= Exercise requirements =
Nothing outside the lines below from the one containing "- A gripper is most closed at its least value" through the one containing "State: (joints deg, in" is to be printed; print those exactly, ends included, and drop the pictures.

##### Recorded information #####

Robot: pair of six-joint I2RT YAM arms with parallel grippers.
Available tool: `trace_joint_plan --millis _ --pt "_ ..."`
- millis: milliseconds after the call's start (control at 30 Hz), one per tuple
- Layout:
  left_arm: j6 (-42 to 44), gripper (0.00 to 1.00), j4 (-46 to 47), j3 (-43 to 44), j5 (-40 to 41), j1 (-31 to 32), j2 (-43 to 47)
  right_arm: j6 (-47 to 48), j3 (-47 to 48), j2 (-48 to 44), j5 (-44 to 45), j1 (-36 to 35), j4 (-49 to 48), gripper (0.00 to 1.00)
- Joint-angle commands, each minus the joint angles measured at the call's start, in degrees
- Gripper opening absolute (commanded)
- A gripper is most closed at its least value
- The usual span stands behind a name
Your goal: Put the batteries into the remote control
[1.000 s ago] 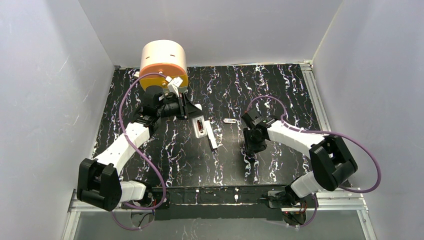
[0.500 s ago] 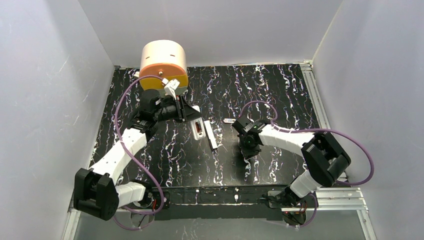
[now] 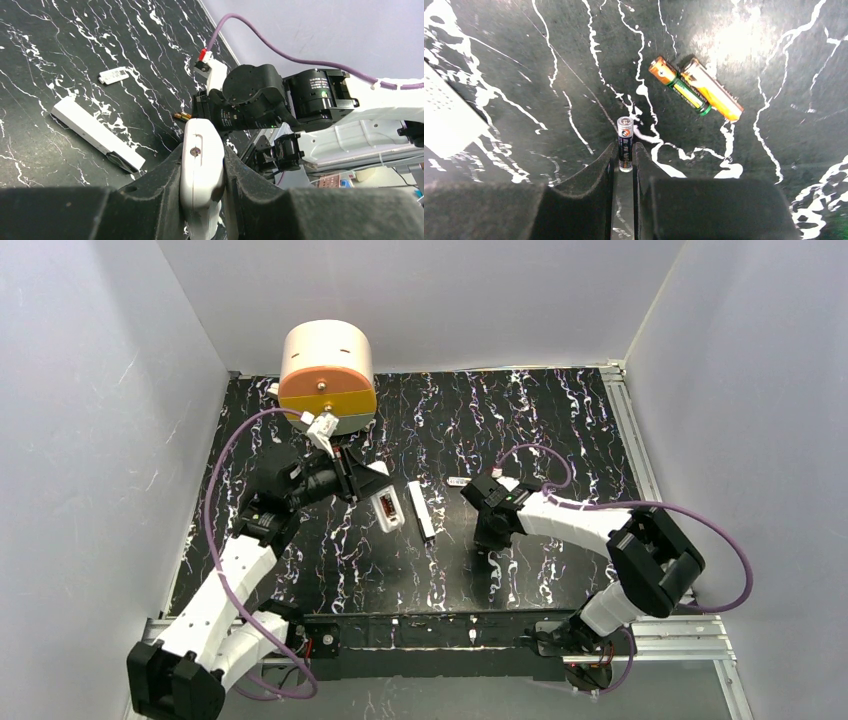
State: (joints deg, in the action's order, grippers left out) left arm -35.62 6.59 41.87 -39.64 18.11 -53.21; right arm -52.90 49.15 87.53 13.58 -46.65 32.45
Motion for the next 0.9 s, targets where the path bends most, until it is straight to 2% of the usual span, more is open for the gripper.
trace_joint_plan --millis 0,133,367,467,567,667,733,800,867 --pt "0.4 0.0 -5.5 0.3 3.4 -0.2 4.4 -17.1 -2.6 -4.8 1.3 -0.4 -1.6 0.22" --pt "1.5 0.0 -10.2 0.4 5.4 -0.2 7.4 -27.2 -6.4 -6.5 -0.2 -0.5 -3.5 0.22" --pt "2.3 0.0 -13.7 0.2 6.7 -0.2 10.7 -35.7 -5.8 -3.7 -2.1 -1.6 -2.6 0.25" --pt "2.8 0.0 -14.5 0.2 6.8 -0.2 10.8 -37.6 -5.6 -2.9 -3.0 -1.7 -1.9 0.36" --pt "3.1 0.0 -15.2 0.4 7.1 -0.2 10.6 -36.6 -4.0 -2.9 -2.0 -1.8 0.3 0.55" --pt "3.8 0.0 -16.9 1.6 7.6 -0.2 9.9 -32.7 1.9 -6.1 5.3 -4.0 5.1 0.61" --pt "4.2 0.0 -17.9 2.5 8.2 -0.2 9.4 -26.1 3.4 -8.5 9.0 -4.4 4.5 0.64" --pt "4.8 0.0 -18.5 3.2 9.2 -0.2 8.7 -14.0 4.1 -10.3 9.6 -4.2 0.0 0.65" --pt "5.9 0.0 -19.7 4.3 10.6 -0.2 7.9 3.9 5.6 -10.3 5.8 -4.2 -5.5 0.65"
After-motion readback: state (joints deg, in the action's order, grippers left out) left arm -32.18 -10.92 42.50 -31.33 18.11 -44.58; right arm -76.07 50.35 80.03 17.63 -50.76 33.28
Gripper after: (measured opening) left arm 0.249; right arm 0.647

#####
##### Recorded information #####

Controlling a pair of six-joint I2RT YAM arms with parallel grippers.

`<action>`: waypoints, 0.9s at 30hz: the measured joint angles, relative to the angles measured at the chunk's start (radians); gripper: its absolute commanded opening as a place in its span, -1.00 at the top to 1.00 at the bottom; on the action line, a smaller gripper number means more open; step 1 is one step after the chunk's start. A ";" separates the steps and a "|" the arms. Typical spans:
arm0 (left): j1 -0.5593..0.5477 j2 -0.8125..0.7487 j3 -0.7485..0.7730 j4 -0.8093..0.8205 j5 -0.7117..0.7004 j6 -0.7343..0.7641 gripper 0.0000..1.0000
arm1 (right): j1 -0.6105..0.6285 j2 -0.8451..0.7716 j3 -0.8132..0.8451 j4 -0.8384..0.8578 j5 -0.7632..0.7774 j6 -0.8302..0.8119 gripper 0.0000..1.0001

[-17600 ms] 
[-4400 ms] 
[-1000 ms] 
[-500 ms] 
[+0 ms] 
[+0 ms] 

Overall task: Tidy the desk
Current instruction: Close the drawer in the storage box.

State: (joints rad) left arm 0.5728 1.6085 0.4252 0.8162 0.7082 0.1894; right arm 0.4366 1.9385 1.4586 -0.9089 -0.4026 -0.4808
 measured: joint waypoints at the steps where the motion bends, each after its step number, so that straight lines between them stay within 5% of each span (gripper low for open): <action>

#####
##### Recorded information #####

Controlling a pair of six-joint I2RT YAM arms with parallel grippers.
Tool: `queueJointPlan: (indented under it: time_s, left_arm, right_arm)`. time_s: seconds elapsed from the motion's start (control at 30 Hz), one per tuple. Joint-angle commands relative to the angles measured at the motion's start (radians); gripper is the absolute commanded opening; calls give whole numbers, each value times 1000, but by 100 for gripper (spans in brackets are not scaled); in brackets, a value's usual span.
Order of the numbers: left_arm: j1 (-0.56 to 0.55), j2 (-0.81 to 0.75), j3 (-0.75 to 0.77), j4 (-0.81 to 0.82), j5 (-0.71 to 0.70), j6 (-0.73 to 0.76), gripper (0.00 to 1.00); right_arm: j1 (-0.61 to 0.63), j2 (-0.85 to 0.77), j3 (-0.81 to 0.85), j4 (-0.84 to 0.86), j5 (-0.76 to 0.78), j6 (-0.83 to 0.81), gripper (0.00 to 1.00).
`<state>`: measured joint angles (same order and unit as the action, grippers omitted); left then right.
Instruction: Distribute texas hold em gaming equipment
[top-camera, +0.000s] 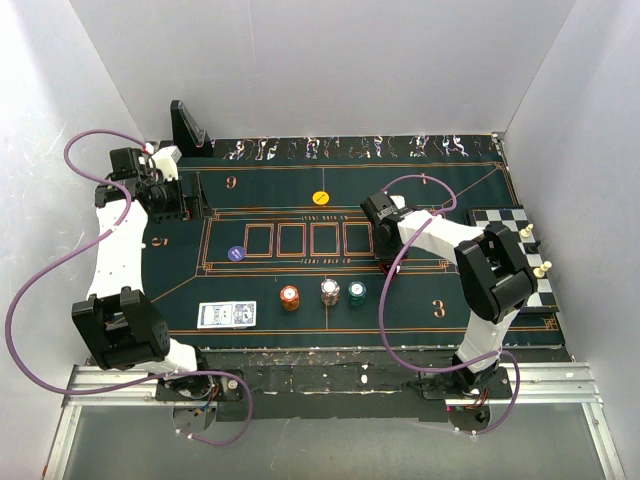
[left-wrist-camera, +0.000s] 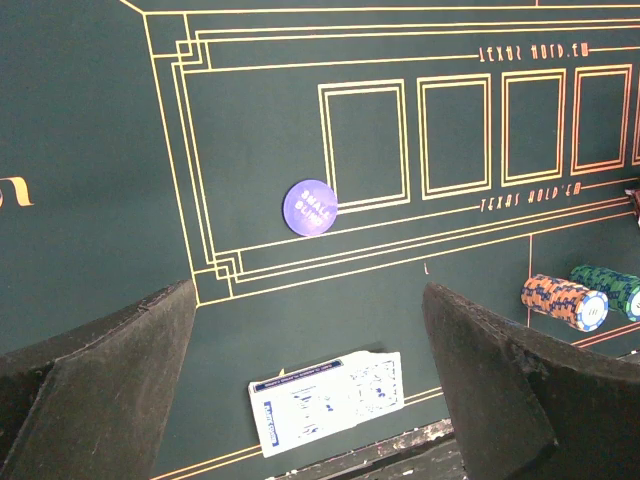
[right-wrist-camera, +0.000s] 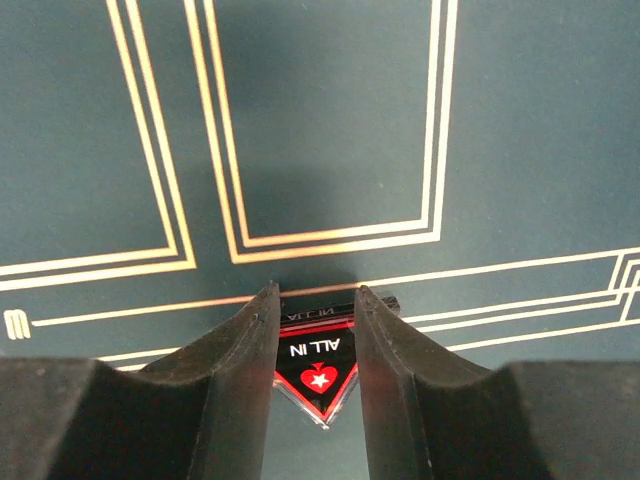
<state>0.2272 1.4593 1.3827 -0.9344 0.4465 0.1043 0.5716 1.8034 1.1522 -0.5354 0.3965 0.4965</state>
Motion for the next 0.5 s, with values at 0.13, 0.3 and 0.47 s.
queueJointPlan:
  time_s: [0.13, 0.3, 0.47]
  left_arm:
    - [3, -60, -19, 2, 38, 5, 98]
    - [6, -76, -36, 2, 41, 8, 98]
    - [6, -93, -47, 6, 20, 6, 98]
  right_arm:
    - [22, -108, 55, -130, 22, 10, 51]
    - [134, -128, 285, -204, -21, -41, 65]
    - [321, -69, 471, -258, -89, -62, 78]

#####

= Result for this exercise =
- A gripper is most closed at its least value
- The usual span stands behind a name
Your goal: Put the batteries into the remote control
[1.000 s ago] 
[0.500 s ago] 
[now] 
State: (joints deg, in the action's order, grippers left out) left arm -35.62 6.59 41.87 -39.64 18.11 -53.21; right arm -52.90 49.15 87.53 13.58 -46.65 32.45

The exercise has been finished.